- Opening Delimiter -

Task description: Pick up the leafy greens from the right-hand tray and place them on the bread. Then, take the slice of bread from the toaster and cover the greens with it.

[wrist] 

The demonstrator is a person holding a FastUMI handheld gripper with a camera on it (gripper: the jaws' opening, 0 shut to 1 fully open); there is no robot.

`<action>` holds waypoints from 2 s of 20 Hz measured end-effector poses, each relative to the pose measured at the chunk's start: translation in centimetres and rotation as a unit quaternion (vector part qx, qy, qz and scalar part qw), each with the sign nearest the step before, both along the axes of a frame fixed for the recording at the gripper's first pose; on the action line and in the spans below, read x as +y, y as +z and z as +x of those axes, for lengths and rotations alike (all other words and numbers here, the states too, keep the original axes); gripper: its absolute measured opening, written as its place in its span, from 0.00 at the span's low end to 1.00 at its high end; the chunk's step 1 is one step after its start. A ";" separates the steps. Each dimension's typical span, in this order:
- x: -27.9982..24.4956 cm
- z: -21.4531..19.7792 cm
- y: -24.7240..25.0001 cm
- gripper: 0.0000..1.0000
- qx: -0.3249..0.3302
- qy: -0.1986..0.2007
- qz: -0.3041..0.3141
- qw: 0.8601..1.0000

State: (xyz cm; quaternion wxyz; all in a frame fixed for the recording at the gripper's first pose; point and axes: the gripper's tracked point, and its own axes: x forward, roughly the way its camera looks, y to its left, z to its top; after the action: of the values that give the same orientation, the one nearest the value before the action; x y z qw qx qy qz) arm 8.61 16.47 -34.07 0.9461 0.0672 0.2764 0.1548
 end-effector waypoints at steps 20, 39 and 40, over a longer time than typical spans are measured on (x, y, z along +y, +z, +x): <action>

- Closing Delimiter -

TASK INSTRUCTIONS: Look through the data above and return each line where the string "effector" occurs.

RESPONSE AREA:
`<action>` holds waypoints from 2 s of 20 Hz measured end-effector poses, each relative to the pose measured at the chunk's start: translation in centimetres and rotation as a unit quaternion (vector part qx, qy, qz and scalar part qw), each with the sign nearest the step before, both along the axes of a frame fixed for the recording at the gripper's first pose; on the action line and in the spans below, read x as +y, y as +z and z as +x of those axes, for lengths and rotations alike (all other words and numbers here, the states too, keep the original axes); gripper: its absolute measured opening, written as its place in its span, from 0.00 at the span's low end to 1.00 at its high end; the chunk's step 1 is one step after its start. A ";" separates the steps. Each dimension's typical span, in this order:
 end-effector waypoints at steps 20, 39 and 40, over a longer time than typical spans are measured on (x, y, z along +y, +z, +x): <action>

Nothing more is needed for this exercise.